Understanding INCLUDE and EXCLUDE LODs
Kevin and I are pleased to welcome back Kirk Munroe for another guest post. Kirk lives in Halifax, Nova Scotia, Canada and is a business analytics and performance management expert. He is currently one of the owners and principal consultants at Paint with Data, a visual analytics consulting firm, along with his business partner and wife, Candice Munroe, a Tableau User Group Ambassador and former board member for Viz for Social Good.
Kirk is also the author of Data Modeling with Tableau, an extensive guide, complete with step-by-step explanations of essential concepts, practical examples, and hands-on exercises. The book details the role that Tableau Prep Builder and Tableau Desktop each play in data modeling. It also explores the components of Tableau Server and Cloud that make data modeling more robust, secure, and performant.
------------
There are many articles, community forums, blog posts, videos, etc. on Tableau’s level of detail expressions (LODs). In fact, Ken wrote a great one sharing 20 uses for LOD calcs. But most of the content is focused on the most common one, FIXED, even though there are two other types–EXCLUDE and INCLUDE. I expect this is a combination of the limited use cases for EXCLUDE and INCLUDE, as well as the nuance and complexity of two key Tableau concepts–the Order of Operations and the viz level-of-detail–and how they both impact query results.
The Tableau Order of Operations has
also been discussed in much detail elsewhere.

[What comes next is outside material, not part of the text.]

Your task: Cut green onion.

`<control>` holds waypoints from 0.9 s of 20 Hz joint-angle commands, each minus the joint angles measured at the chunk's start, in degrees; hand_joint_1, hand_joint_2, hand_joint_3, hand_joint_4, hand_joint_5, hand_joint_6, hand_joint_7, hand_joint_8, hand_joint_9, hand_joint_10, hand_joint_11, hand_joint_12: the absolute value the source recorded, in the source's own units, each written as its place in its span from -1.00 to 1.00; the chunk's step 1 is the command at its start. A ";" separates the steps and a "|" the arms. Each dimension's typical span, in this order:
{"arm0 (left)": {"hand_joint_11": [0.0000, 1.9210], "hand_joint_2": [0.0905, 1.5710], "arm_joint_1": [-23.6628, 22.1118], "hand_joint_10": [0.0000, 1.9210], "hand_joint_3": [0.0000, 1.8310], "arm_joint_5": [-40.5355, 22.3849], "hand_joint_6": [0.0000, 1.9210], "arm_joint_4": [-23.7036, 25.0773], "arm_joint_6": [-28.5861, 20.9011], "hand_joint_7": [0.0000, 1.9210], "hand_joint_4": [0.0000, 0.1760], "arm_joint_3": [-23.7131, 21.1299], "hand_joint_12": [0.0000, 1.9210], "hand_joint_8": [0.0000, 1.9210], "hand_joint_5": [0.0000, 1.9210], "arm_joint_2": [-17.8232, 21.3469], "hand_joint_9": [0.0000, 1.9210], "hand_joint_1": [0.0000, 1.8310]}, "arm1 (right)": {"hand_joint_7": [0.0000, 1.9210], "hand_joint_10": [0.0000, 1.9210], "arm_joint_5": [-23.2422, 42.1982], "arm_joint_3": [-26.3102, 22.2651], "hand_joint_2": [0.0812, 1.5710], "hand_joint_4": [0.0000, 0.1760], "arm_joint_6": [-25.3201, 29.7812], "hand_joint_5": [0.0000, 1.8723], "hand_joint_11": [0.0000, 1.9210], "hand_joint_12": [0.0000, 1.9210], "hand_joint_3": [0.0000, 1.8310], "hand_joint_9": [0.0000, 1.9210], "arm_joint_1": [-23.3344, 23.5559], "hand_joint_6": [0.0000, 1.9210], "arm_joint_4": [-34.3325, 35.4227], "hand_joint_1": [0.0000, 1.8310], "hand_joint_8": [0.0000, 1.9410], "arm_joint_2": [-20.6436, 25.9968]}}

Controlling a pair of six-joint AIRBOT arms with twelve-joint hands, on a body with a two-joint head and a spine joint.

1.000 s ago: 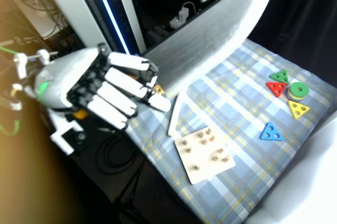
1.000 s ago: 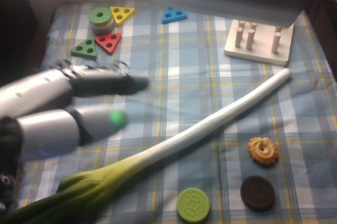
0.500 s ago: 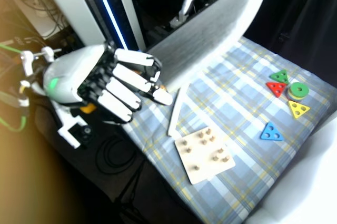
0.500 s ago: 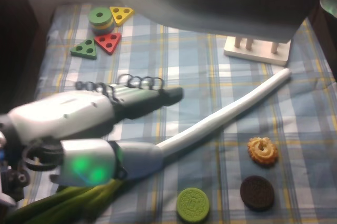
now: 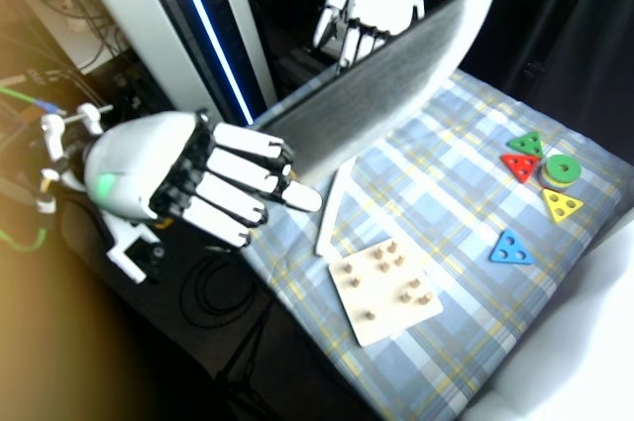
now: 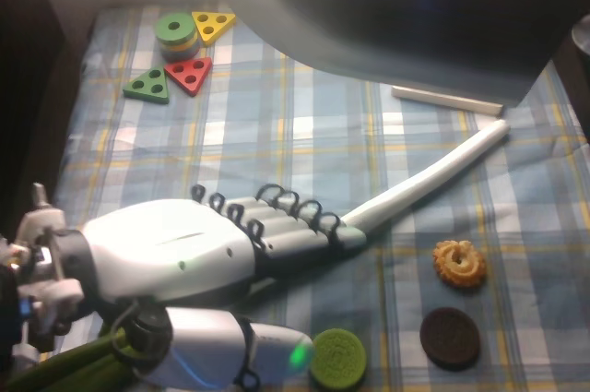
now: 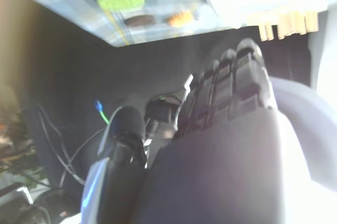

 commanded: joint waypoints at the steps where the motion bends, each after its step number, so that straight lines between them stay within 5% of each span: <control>1: -1.00 0.85 -1.07 -1.00 -0.97 -4.07 -1.00 -0.14 -0.08 -1.00 -1.00 -0.13 -1.00 -1.00 -1.00 -0.56 -1.00 -1.00 | -0.04 1.00 8.35 -0.03 0.98 -0.78 0.85 -0.51 0.45 1.00 -1.00 0.33 0.18 1.00 1.55 -0.72 1.00 0.22; 2: -1.00 0.85 -1.31 -1.00 -0.97 -2.81 -1.00 0.68 -0.07 -1.00 -1.00 0.10 -1.00 -1.00 -1.00 -1.17 -1.00 -1.00 | -0.04 1.00 8.35 -0.03 0.98 -0.77 1.07 -0.53 0.46 1.00 -1.00 0.33 -0.48 1.00 2.00 -0.75 1.00 0.16; 3: -1.00 0.84 -1.45 -1.00 -0.97 -1.92 -1.00 1.01 -0.07 -1.00 -1.00 0.33 -1.00 -1.00 -1.00 -1.67 -1.00 -1.00 | -0.04 1.00 8.34 -0.03 0.98 -1.00 1.30 -0.53 0.48 1.00 -1.00 0.33 -0.97 1.00 2.32 -0.69 1.00 0.11; 5: -1.00 0.84 -1.50 -1.00 -0.98 -1.10 -1.00 1.04 -0.07 -1.00 -1.00 0.61 -1.00 -1.00 -1.00 -2.15 -1.00 -1.00 | -0.17 1.00 8.08 -0.05 0.97 -0.89 2.15 -0.53 0.37 1.00 -1.00 0.19 -2.45 1.00 2.66 -0.62 1.00 -0.07; 6: -1.00 0.84 -1.50 -1.00 -0.98 -0.86 -1.00 1.00 -0.09 -1.00 -1.00 0.68 -1.00 -1.00 -1.00 -2.20 -1.00 -1.00 | -0.03 1.00 7.77 -0.10 0.96 -0.67 2.37 -0.51 0.43 1.00 -1.00 0.29 -3.16 1.00 2.78 -0.66 1.00 -0.08; 7: -1.00 0.83 -1.50 -1.00 -0.98 -0.49 -1.00 0.96 -0.10 -1.00 -1.00 0.76 -1.00 -1.00 -1.00 -2.29 -1.00 -1.00 | 0.01 1.00 7.02 -0.12 0.97 -0.72 2.68 -0.51 0.47 1.00 -1.00 0.34 -3.93 1.00 2.81 -0.68 1.00 -0.15; 8: -1.00 0.83 -1.50 -1.00 -0.98 -0.32 -1.00 0.84 -0.10 -1.00 -1.00 0.84 -1.00 -1.00 -1.00 -2.36 -1.00 -1.00 | 0.03 1.00 6.23 -0.12 0.97 -0.56 2.95 -0.51 0.48 1.00 -1.00 0.36 -4.51 1.00 2.73 -0.73 1.00 -0.17; 10: -1.00 0.82 -1.49 -1.00 -0.99 0.19 -1.00 0.34 -0.10 -1.00 -1.00 1.13 -1.00 -1.00 -1.00 -2.67 -1.00 -1.00 | 0.02 1.00 4.56 -0.12 0.99 -0.98 4.03 -0.47 0.44 1.00 -0.99 0.33 -6.97 0.91 1.75 -0.74 1.00 -0.10; 12: -1.00 0.83 -1.49 -1.00 -0.99 0.68 -1.00 -0.15 -0.11 -1.00 -1.00 1.50 -1.00 -1.00 -1.00 -3.17 -1.00 -1.00 | -0.01 1.00 4.53 -0.12 1.00 -0.85 5.10 -0.47 0.40 1.00 -0.95 0.27 -8.45 0.96 1.73 -0.67 1.00 -0.10; 13: -1.00 0.83 -1.49 -1.00 -0.99 0.85 -1.00 -0.27 -0.11 -1.00 -1.00 1.60 -1.00 -1.00 -1.00 -3.29 -1.00 -1.00 | 0.05 1.00 4.37 -0.12 1.00 -1.00 5.30 -0.44 0.45 1.00 -0.96 0.32 -8.81 0.95 1.65 -0.67 1.00 -0.10; 18: -1.00 0.80 -1.49 -1.00 -1.00 1.48 -1.00 -0.93 -0.11 -1.00 -1.00 1.92 -1.00 -1.00 -1.00 -3.89 -1.00 -1.00 | 0.11 1.00 2.16 -0.14 1.00 -1.00 6.06 -0.49 0.52 1.00 -0.93 0.40 -9.15 0.99 0.11 -0.51 1.00 -0.14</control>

So, for this blog, we are going
to focus specifically on context filters, dimension filters, and where LODs fit
with them.
First of all, what does it mean to be
“in the view” or “at the level of detail of the viz”? Any field that is on
rows, columns, or on the marks card (except for being solely on tooltip) is “on
the view.” Fields that are only on pages and/or filters are “on the canvas”,
but not in the view.
Where might this have tripped you up
before? If you try to “hide all unused fields” and then notice errors because
some of the fields you were using for filters are gone?!?! This is because they
were only on the filters shelf and not in the view anywhere. Hide all unused
fields really means, “all unused fields in the view on any worksheet!” As for
the pages shelf, it might have tripped you up during the short period of time
when bar charts races were the rage.
Level
of Detail & FIXED LODs
Why is being in the view so
important? Tableau will disaggregate your data to whatever is in the view. If
you want your data aggregated to a level of detail (see what Tableau did there)

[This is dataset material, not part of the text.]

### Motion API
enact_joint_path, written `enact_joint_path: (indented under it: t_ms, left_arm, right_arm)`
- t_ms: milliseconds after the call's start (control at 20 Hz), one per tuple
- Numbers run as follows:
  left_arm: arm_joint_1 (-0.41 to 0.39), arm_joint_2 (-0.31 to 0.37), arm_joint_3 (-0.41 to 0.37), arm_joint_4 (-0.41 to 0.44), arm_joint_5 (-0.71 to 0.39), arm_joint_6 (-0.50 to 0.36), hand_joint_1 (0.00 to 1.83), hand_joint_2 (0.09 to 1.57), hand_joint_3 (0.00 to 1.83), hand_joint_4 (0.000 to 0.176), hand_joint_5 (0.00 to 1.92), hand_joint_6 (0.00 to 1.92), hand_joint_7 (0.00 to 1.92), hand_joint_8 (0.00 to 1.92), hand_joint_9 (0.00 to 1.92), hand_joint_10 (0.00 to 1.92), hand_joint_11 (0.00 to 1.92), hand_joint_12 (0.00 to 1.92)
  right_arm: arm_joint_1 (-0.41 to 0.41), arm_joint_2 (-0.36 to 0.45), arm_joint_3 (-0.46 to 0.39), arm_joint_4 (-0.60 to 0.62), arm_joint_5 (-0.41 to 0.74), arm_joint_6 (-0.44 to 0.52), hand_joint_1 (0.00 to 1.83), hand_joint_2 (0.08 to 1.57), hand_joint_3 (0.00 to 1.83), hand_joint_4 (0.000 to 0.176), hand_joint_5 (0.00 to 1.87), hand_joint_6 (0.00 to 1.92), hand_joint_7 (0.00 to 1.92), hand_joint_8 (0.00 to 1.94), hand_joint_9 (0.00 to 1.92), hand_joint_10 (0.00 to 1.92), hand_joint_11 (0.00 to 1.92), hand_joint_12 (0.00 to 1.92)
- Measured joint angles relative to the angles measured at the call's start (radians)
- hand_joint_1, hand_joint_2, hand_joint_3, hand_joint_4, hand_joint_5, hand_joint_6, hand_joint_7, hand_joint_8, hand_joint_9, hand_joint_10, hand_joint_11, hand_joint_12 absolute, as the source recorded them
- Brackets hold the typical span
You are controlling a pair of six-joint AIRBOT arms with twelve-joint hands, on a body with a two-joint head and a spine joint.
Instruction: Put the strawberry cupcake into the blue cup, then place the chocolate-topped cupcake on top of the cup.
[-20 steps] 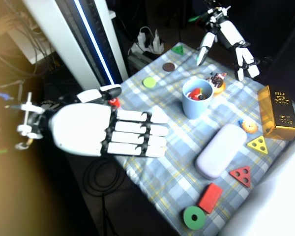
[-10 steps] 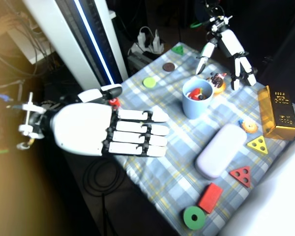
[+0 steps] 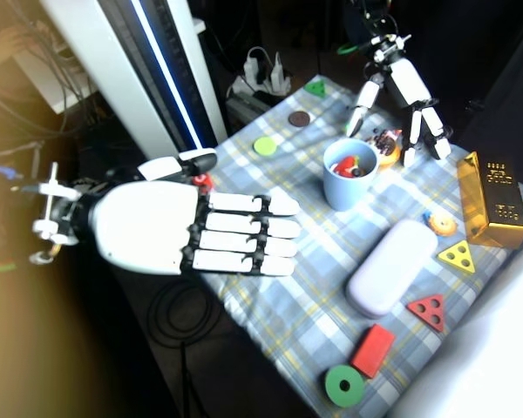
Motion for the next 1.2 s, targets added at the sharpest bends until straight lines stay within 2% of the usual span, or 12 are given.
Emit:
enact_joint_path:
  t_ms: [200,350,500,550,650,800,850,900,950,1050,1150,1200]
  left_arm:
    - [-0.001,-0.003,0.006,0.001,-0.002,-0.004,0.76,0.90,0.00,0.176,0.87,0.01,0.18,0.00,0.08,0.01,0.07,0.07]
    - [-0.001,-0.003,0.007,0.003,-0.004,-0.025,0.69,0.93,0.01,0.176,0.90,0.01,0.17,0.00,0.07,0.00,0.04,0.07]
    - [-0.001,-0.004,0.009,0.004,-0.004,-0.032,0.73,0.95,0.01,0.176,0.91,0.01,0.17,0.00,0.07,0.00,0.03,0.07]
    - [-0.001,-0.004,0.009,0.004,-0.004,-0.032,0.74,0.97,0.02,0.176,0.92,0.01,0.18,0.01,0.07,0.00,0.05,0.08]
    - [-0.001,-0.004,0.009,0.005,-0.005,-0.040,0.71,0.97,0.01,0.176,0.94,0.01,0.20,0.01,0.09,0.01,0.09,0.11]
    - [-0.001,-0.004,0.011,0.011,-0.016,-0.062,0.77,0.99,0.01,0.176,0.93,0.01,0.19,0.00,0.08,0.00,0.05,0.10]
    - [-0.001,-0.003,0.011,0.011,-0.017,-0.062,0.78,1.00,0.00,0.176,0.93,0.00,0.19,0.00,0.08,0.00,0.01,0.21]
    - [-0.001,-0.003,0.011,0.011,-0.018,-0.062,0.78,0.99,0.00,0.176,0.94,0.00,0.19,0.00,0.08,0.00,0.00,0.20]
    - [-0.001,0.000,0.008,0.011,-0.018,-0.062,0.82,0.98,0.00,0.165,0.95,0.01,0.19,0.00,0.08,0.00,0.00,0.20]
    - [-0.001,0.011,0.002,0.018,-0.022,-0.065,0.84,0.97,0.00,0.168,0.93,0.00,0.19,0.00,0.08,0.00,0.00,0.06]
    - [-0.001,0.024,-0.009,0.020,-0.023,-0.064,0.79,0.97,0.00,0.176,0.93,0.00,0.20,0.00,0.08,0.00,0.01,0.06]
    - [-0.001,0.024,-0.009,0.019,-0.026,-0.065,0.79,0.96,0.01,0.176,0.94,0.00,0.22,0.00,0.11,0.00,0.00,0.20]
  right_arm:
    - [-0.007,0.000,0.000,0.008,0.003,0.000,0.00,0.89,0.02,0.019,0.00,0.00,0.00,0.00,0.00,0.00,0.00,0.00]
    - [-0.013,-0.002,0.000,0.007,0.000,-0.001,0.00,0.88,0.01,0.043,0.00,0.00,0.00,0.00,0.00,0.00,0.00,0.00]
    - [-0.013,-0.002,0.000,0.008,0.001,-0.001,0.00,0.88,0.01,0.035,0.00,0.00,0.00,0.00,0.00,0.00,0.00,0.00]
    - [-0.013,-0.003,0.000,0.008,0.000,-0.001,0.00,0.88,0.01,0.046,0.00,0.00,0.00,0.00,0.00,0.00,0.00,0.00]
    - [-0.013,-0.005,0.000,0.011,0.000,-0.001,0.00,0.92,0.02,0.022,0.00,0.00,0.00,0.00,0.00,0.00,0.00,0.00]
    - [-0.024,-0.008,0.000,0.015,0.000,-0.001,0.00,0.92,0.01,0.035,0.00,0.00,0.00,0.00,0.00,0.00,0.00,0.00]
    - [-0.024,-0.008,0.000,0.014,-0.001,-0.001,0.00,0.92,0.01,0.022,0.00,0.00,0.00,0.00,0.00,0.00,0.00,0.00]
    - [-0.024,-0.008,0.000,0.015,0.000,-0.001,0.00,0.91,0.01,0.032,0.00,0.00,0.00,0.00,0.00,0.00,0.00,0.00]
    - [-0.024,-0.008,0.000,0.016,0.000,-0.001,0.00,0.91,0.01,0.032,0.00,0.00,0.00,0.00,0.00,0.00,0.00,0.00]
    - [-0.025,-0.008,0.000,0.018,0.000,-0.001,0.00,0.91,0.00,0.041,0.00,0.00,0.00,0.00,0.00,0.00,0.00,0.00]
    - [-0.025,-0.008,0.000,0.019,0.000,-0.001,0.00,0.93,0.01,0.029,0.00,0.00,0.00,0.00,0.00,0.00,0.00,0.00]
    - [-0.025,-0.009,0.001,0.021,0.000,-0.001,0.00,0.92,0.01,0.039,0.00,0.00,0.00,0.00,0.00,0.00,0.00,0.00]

that isn’t on the view, you need an LOD. In other words, level of detail
calculations are really “level of aggregation NOT based on the detail in the
view.” Marketing has a tough job!
Let’s explore this concept starting
with the basics. Using the Superstore dataset that comes with Tableau, create a
new worksheet and drag Sales onto
the Text card. This will give you a number. (Your number might be different
than mine depending on the version of Superstore data you are using):
What is this number, why “SUM” and
what does it mean? Again, Tableau will always aggregate your data to the level
of detail in the view. In this case, our default aggregation method for sales
is SUM. We can change this in the view or on the field. The number itself means
the sum of ALL the sales in your data because you have not given Tableau
anything to disaggregate it based on.
Next, drag Category to columns (or double-click on it!). Now, you notice that
the sum of sales doesn’t mean the same thing. It means “break down total sales
based on each category”. In SQL-speak, we are aggregating our sales grouped by category. Bring Sub-Category into the view by
double-clicking it or dragging it to the right of Category. Now we have the SUM of sales broken down by Category and Sub-Category.

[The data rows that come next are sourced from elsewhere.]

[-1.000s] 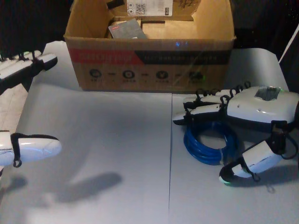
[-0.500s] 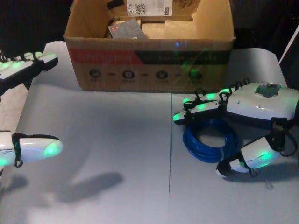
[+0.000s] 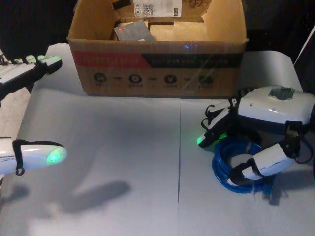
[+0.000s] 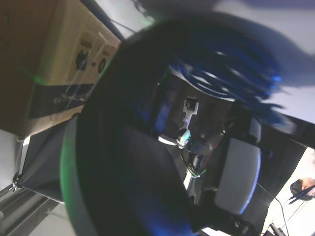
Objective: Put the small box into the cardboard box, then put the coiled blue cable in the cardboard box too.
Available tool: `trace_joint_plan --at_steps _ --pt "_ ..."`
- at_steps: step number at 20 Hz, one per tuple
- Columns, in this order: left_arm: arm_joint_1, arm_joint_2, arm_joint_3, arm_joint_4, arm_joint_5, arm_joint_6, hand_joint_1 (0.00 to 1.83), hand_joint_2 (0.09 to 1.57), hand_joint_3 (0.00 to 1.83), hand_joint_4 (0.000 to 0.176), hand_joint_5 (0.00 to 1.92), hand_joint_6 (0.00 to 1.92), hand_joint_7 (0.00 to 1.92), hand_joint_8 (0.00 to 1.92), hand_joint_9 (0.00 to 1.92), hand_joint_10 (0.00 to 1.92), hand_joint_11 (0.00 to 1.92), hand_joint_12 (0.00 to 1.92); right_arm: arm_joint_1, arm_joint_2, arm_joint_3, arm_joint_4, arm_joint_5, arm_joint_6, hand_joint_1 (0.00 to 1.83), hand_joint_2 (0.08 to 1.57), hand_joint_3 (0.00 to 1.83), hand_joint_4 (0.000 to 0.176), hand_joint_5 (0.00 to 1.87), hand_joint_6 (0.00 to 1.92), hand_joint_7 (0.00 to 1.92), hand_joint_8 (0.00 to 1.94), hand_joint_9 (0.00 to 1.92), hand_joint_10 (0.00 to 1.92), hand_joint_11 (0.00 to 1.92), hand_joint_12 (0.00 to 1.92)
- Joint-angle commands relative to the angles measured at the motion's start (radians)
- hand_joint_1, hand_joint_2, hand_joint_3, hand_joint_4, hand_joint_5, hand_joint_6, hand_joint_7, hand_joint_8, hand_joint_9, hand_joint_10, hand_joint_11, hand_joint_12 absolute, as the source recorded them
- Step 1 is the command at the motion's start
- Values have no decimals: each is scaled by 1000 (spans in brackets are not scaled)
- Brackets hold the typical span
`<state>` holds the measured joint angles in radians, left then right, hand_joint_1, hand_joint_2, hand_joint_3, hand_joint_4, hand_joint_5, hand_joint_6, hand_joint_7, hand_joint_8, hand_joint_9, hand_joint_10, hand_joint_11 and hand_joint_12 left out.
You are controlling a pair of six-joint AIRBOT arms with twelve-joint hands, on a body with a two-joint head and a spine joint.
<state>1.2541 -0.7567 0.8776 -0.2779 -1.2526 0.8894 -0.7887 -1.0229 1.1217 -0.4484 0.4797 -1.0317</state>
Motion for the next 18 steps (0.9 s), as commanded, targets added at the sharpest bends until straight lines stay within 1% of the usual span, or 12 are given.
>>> trace_joint_plan --at_steps 1,2,3,7,8,10,11,12,13,16,17,18 --pt "-4 -2 3 -2 -127 -8 514 872 2 127 173 1 150 3 94 4 0 244 2 -4 0 -5 33 -12 1168 1146 8 0 867 899 459 1154 855 1563 1098 1539" --pt "-4 -2 3 -2 -127 -9 524 871 1 127 175 1 156 4 103 6 0 251 2 -4 0 -5 33 -11 1133 1182 6 0 824 1194 464 1170 868 1560 1114 1540" --pt "-3 -2 3 -2 -127 -9 531 866 0 131 181 3 163 6 114 9 0 257 2 -4 0 -5 33 -11 1193 1246 1 0 752 1131 712 1593 902 1574 1148 1539" --pt "-3 -3 3 -3 -129 -10 529 858 0 130 189 1 163 0 106 2 0 260 2 -4 0 -4 33 -10 1200 1238 0 0 797 1071 715 1606 919 1616 1174 1587" --pt "-3 -3 4 -3 -129 -10 537 859 0 135 190 0 162 0 95 2 0 222 2 -4 0 -4 33 -10 1195 1244 1 0 786 1095 704 1617 922 1624 1180 1588" --pt "-3 -4 4 -3 -130 -11 534 862 1 135 187 0 168 2 103 5 0 217 2 -4 0 -4 33 -10 1210 1237 0 0 828 1023 693 1637 942 1618 1200 1596" --pt "-3 -5 4 -3 -130 -12 535 868 0 129 193 0 176 0 118 1 0 298 2 -4 0 -4 33 -10 1214 1234 0 0 840 998 695 1647 975 1678 1223 1665" --pt "-3 -5 4 -3 -130 -12 528 869 0 124 195 1 178 1 124 2 0 308 2 -4 1 -4 33 -10 1210 1244 1 0 815 1021 688 1674 979 1752 1229 1728" --pt "-3 -5 4 -3 -130 -12 519 872 1 125 194 0 178 0 135 6 0 310 2 -4 1 -3 33 -10 1200 1267 2 0 749 1104 675 1718 971 1863 1233 1820" --pt "-3 -8 5 -3 -131 -14 527 869 0 135 199 1 179 1 135 3 0 270 2 -5 1 -3 33 -10 1196 1278 0 0 727 1109 667 1754 1045 1921 1297 1916" --pt "-3 -9 5 -3 -131 -15 534 866 0 129 202 0 182 0 133 1 0 314 2 -5 1 -3 33 -10 1131 1215 0 0 783 1263 627 1889 1148 1921 1404 1921" --pt "-3 -9 5 -3 -131 -16 533 865 0 133 201 0 182 0 129 0 0 320 2 -5 1 -3 33 -10 1102 1255 6 0 710 1401 636 1931 1189 1921 1452 1921"
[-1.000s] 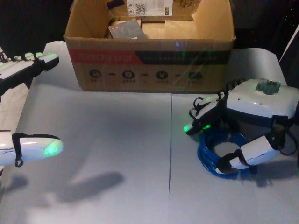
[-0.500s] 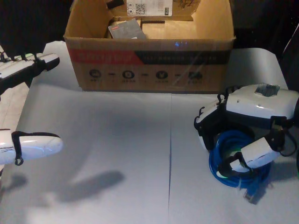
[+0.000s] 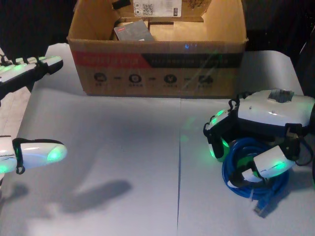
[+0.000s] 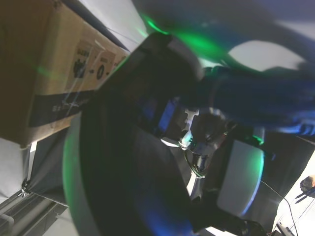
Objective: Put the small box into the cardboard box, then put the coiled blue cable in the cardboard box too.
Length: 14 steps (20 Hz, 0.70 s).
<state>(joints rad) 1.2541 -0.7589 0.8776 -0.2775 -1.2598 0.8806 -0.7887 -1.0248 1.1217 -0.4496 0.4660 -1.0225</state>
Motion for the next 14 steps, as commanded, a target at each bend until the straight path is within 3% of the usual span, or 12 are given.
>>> trace_joint_plan --at_steps 1,4,6,9,10,11,12,14 --pt "-3 -7 5 -4 -124 -7 520 873 2 126 196 0 185 1 140 3 0 334 2 -3 1 -1 47 -20 1461 1249 3 0 517 1909 667 1941 1266 1921 1554 1921" --pt "-3 -9 6 -4 -125 -7 536 872 0 142 200 2 179 2 137 2 0 301 8 -2 0 2 50 -19 1589 1249 0 0 580 1921 697 1941 1309 1921 1634 1921" --pt "-3 -9 6 -4 -127 -8 525 872 1 139 200 0 185 1 156 3 0 354 34 10 -1 2 53 -19 1662 1224 0 0 555 1921 725 1941 1321 1921 1641 1921" --pt "-2 -11 6 -4 -129 -10 513 879 1 135 201 0 175 0 151 0 0 371 41 19 -5 3 69 -19 1708 1185 0 22 575 1921 803 1941 1346 1921 1642 1921" --pt "-2 -12 6 -4 -129 -10 513 876 0 138 201 0 168 0 145 0 0 363 43 26 -8 3 76 -19 1728 1179 0 42 577 1921 842 1941 1347 1921 1630 1921" --pt "-2 -12 6 -4 -129 -11 517 878 0 129 202 0 167 0 143 0 0 346 48 40 -18 4 90 -19 1742 1173 0 69 599 1921 892 1941 1366 1921 1633 1921" --pt "-2 -12 6 -4 -129 -11 505 878 0 127 202 0 167 0 139 0 0 349 51 52 -27 5 102 -19 1747 1173 0 80 606 1921 910 1941 1377 1921 1630 1921" --pt "-2 -12 6 -4 -131 -11 504 874 0 129 196 1 161 0 138 0 0 372 61 90 -55 11 149 -19 1774 1153 0 125 738 1921 1005 1941 1421 1921 1623 1921"
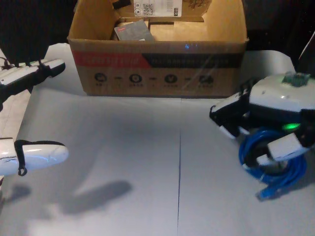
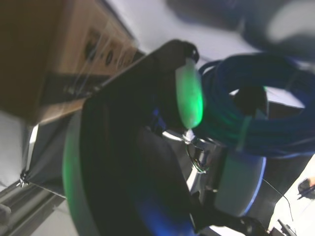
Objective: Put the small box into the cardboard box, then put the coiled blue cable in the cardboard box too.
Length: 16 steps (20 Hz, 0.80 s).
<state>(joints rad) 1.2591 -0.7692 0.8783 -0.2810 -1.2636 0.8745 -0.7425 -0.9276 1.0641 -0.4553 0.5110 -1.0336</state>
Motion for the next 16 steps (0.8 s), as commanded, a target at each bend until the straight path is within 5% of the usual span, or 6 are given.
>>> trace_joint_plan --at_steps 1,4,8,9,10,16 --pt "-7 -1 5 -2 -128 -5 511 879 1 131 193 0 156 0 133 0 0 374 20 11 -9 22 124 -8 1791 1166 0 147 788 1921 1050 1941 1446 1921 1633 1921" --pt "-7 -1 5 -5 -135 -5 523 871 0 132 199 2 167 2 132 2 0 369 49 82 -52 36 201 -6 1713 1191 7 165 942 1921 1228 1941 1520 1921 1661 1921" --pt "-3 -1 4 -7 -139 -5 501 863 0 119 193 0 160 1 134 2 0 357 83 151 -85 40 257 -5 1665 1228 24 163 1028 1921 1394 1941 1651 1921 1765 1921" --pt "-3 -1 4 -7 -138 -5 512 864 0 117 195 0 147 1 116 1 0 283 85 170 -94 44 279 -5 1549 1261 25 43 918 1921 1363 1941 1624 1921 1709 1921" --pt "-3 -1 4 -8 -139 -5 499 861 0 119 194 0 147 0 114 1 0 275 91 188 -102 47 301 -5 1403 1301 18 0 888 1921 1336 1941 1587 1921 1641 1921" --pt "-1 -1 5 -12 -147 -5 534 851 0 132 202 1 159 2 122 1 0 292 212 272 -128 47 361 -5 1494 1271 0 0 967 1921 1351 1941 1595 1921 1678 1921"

But, what if we want to see sales
totals for each Category as well?
This is a great example to show how filters work with our query results. First,
go to the Analysis menu, select Totals,
then choose both Show Column Grand
Totals and Add All Subtotals.
Your view should now look like this:
Tableau is automatically creating
table calculations to give us the subtotals and totals. Let’s quickly review
how FIXED LODs work before moving to INCLUDE and EXCLUDE. Create the following
calculated field:
What does this calculation mean? It
means group the sum of sales by every category, regardless of what is in our
view.
Double-click on your new calculation
to bring it into the view. The result should be:
Notice that the new value matches the
sub-totals for each of the Categories.
Now, let’s look at how the table
Order of Operations come into play. Drag Sub-Category to the filters shelf and
remove Accessories, Appliances, and Bookcases. Now, the results should look
like:
Notice that the Category Totals no
longer match the sub-totals for each Category. Why? The reason is the Order of
Operations. FIXED LODs are calculated before
dimension filters. So Tableau is taking the entire data set and calculating
Category Total. After that’s done,
it filters the view on Sub-Category.
You might want this in some cases, but in others, you might want the Sub-Category filter to compute first.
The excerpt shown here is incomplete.